DEFEASANCE AND COVENANT DEFEASANCE
 
     Defeasance and Discharge.  Unless otherwise provided in the applicable
Prospectus Supplement relating to the Debt Securities of a particular series,
Allied or AWNA, as the case may be, will be discharged from any and all
obligations in respect of the Debt Securities of, or within, any series (except
for certain obligations to register the transfer or exchange of Debt Securities,
to replace stolen, lost or mutilated Debt Securities, to convert or exchange
Debt Securities, to maintain paying agencies and to hold monies for payment in
trust) upon the deposit with the relevant Trustee, in trust, of money and/or
Government Obligations which through the payment of interest and principal in
respect thereof in accordance with their terms will provide money in an amount
sufficient to pay (x) the principal of, premium, if any, and each installment of
interest on such Debt Securities at the maturity of such payments and (y) any
mandatory sinking fund payments applicable to such series on the day on which
such payments are due and payable in accordance with the terms of the applicable
Indenture and such Debt Securities. (Sections 3.1 and 4.4 of each Indenture)
Such a trust may only be established if, among other things, Allied or AWNA, as
the case may be, has received from, or there has been published by, the Internal
Revenue Service a ruling or there has been a change in law, which in the Opinion
of Counsel provides that Holders of the Outstanding Debt Securities will not
recognize gain or loss for Federal income tax purposes as a result of such
deposit, defeasance and discharge and will be subject to Federal income tax on
the same amount, in the same manner and at the same times as would have been the
case if such deposit, defeasance and discharge had not occurred; (ii) no Event
of Default (or event that with the passing of time or the giving of notice, or
both, will constitute an Event of Default) shall have occurred or be continuing;
(iii) Allied or AWNA, as the case may be, has delivered to the Trustee an
Opinion of Counsel to the effect that such deposit shall not cause the Trustee
or the Trust so created to be subject to the Investment Company Act of 1940; and
(iv) certain other customary conditions precedent are satisfied. (Section 4.6 of
each Indenture)
 
     Defeasance of Certain Covenants and Certain Events of Default.  Unless
otherwise provided in the applicable Prospectus Supplement relating to the Debt
Securities of a particular series, upon the deposit with the relevant Trustee,
in trust, of money and/or Government Obligations which through the payment of
interest and principal in respect thereof in accordance with their terms will
provide, not later than one day before the due date of any payment, money in an
amount sufficient to pay the
 
                                       26
<PAGE>   88
 
principal of, premium, if any, and each installment of interest on such Debt
Securities and any mandatory Sinking Fund payments applicable to such series on
the day on which such payments are due and payable in accordance with the terms
of such Indenture and such Debt Securities, Allied, or AWNA and the Guarantors,
as the case may be, may omit to comply with certain covenants applicable to the
Debt Securities of, or within, any series and the occurrence of any Event of
Default described in clause (d) or clause (e) under the caption "Events of
Default, Notice and Certain Rights on Default" above or any additional Event of
Default established with respect to such series of Debt Securities pursuant to
Section 3.1 of the applicable Indenture, shall not be deemed to be a Default or
Event of Default under such Indenture and such Debt Securities.
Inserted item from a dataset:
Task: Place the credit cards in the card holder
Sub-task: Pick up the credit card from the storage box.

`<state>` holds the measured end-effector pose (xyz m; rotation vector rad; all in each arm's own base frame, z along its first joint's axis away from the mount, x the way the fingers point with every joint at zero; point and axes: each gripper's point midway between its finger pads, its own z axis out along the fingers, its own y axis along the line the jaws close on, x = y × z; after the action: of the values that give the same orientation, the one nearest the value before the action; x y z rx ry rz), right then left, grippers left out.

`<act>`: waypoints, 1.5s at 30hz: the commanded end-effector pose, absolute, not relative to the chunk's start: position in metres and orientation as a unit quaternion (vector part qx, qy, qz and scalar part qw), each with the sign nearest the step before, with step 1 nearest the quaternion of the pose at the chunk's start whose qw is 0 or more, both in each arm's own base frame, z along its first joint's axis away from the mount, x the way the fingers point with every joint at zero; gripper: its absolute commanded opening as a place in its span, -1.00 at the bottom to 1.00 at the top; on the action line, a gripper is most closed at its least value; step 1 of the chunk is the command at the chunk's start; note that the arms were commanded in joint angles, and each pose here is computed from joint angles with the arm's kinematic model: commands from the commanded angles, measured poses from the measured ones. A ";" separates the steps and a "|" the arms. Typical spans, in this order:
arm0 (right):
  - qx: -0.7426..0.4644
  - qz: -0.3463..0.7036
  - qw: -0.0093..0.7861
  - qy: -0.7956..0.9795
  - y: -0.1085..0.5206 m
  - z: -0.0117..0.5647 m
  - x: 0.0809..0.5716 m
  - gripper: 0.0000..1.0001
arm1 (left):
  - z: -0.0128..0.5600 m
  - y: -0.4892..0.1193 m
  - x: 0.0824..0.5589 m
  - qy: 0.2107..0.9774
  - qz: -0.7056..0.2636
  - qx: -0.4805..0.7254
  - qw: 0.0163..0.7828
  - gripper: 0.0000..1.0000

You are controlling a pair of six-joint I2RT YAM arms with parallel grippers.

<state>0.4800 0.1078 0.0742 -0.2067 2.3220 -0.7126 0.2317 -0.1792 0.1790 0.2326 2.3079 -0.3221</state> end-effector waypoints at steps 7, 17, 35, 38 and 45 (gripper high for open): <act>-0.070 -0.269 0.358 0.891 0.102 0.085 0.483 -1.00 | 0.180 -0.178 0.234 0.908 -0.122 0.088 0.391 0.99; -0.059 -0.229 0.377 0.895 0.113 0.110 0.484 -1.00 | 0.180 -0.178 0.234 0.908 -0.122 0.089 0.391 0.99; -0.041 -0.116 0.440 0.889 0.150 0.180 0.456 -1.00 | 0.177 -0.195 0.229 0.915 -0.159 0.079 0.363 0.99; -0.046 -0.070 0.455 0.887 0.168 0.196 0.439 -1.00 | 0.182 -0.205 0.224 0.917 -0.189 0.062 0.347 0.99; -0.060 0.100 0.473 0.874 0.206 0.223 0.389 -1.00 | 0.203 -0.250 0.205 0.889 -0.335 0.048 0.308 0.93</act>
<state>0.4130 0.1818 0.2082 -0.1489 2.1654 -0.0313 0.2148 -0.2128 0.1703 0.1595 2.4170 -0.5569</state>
The obligations
of Allied, or AWNA and the Guarantors, as the case may be, under such Indenture
and such Debt Securities, other than with respect to the covenants referred to
above, and the Events of Default, other than the Events of Default referred to
above, shall remain in full force and effect. (Sections 3.1 and 4.5 of each
Indenture) Such a trust may only be established if, among other things, Allied
or AWNA, as the case may be, (i) has delivered to the Trustee an Opinion of
Counsel to the effect that the Holders of the Notes will not recognize gain or
loss for Federal income tax purposes as a result of such deposit and defeasance
and will be subject to Federal income tax on the same amount, in the same manner
and at the same times as would have been the case if such deposit and defeasance
had not occurred; (ii) no Event of Default (or event that with the passing of
time or the giving of notice, or both, will constitute an Event of Default)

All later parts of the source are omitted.